== What the task asks ==
Word-for-word transcription: reproduce all of the data, but not the pictures.

□ □ □ □ □ □ □

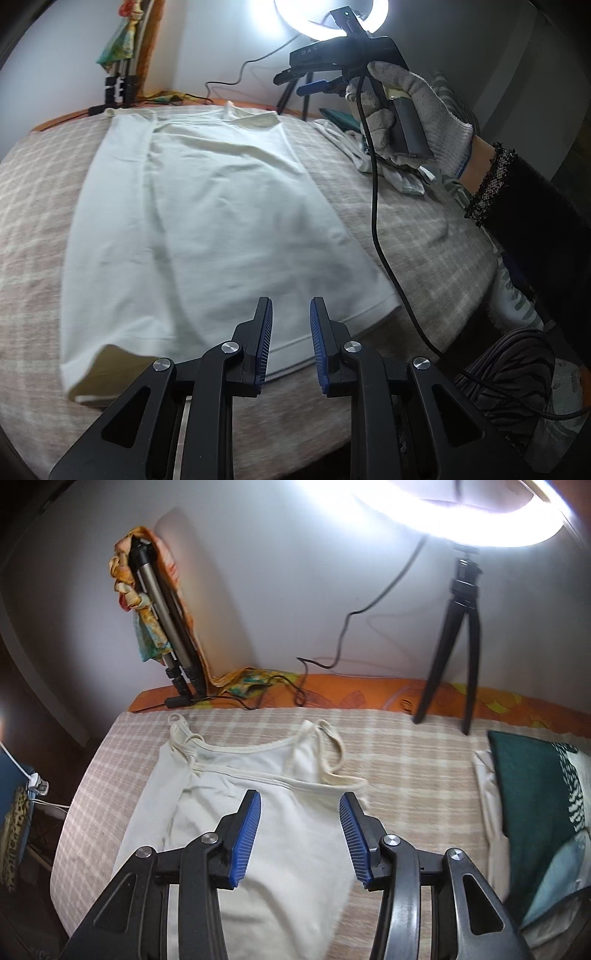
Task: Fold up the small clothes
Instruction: 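Open the left gripper and move it to the tank top's other side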
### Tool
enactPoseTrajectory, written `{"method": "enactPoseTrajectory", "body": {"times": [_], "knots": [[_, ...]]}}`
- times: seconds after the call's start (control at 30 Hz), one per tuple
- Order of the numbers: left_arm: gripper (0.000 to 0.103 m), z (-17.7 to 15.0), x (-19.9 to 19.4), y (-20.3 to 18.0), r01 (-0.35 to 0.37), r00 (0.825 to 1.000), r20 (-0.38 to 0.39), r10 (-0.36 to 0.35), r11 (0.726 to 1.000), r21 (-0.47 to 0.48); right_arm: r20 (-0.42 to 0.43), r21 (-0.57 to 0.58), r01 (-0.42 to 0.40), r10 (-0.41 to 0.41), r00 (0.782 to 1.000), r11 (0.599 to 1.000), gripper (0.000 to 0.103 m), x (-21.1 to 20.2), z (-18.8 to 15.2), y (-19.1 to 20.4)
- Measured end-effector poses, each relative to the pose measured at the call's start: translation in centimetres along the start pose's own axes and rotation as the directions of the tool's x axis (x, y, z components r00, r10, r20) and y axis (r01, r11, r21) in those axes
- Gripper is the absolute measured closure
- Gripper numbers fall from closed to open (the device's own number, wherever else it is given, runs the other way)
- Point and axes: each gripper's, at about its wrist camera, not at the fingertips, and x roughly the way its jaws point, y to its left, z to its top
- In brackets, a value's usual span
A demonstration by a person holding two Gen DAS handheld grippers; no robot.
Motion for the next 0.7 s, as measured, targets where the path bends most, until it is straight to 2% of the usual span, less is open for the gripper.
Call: {"method": "enactPoseTrajectory", "body": {"times": [0.13, 0.2, 0.23, 0.47, 0.6, 0.7], "knots": [[0.081, 0.0, 0.9, -3.3, -0.006, 1.000, -0.004, 0.006, 0.997, 0.080, -0.003, 0.009, -0.008, 0.008, 1.000, 1.000, 0.056, -0.5, -0.8, -2.1], [0.068, 0.0, 1.4, -4.8, -0.002, 1.000, -0.007, 0.003, 0.994, 0.108, -0.005, 0.026, -0.024, 0.025, 1.000, 0.999, 0.056, -0.6, -1.1, -3.2], [0.067, 0.0, 1.7, -5.4, 0.002, 1.000, -0.008, -0.001, 0.993, 0.118, -0.006, 0.036, -0.033, 0.034, 0.999, 0.999, 0.056, -0.5, -1.3, -3.8], [0.067, -0.1, 4.5, -8.9, 0.024, 0.998, -0.065, -0.013, 0.984, 0.174, -0.033, 0.081, -0.072, 0.075, 0.997, 0.994, 0.056, 0.4, -1.6, -7.0], [0.067, -0.4, 5.9, -10.1, -0.017, 0.997, -0.075, 0.034, 0.975, 0.219, -0.045, 0.090, -0.089, 0.093, 0.995, 0.992, 0.054, 1.2, -1.7, -7.9], [0.067, -0.5, 6.7, -10.0, -0.024, 0.995, -0.086, 0.042, 0.979, 0.201, -0.056, 0.085, -0.091, 0.096, 0.994, 0.992, 0.054, 2.3, -1.5, -8.1]]}}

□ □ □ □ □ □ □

== Response box ==
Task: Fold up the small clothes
Instruction: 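Open the left gripper and move it to the tank top's other side
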### Tool
enactPoseTrajectory, written `{"method": "enactPoseTrajectory", "body": {"times": [_], "knots": [[_, ...]]}}`
- times: seconds after the call's start (control at 30 Hz), one per tuple
- Order of the numbers: left_arm: gripper (0.000 to 0.103 m), z (-17.7 to 15.0), x (-19.9 to 19.4), y (-20.3 to 18.0), r01 (-0.35 to 0.37), r00 (0.825 to 1.000), r20 (-0.38 to 0.39), r10 (-0.36 to 0.35), r11 (0.726 to 1.000), r21 (-0.47 to 0.48); right_arm: r20 (-0.42 to 0.43), r21 (-0.57 to 0.58), r01 (-0.42 to 0.40), r10 (-0.41 to 0.41), r00 (0.782 to 1.000), r11 (0.599 to 1.000), gripper (0.000 to 0.103 m), x (-21.1 to 20.2), z (-18.8 to 15.2), y (-19.1 to 20.4)
- Measured end-effector poses, each relative to the pose measured at the call's start: translation in centimetres along the start pose's own axes and rotation as the directions of the tool's x axis (x, y, z components r00, r10, r20) and y axis (r01, r11, r21) in those axes
- Gripper is the absolute measured closure
- Gripper numbers fall from closed to open (the device's own number, wherever else it is given, runs the other way)
- Point and axes: each gripper's, at about its wrist camera, not at the fingertips, and x roughly the way its jaws point, y to its left, z to its top
- In brackets, a value's usual span
A demonstration by a person holding two Gen DAS handheld grippers; no robot.
Motion for the next 0.7 s, as measured, targets where the path bends most, until it is straight to 2% of the usual span, less is open for the gripper.
Call: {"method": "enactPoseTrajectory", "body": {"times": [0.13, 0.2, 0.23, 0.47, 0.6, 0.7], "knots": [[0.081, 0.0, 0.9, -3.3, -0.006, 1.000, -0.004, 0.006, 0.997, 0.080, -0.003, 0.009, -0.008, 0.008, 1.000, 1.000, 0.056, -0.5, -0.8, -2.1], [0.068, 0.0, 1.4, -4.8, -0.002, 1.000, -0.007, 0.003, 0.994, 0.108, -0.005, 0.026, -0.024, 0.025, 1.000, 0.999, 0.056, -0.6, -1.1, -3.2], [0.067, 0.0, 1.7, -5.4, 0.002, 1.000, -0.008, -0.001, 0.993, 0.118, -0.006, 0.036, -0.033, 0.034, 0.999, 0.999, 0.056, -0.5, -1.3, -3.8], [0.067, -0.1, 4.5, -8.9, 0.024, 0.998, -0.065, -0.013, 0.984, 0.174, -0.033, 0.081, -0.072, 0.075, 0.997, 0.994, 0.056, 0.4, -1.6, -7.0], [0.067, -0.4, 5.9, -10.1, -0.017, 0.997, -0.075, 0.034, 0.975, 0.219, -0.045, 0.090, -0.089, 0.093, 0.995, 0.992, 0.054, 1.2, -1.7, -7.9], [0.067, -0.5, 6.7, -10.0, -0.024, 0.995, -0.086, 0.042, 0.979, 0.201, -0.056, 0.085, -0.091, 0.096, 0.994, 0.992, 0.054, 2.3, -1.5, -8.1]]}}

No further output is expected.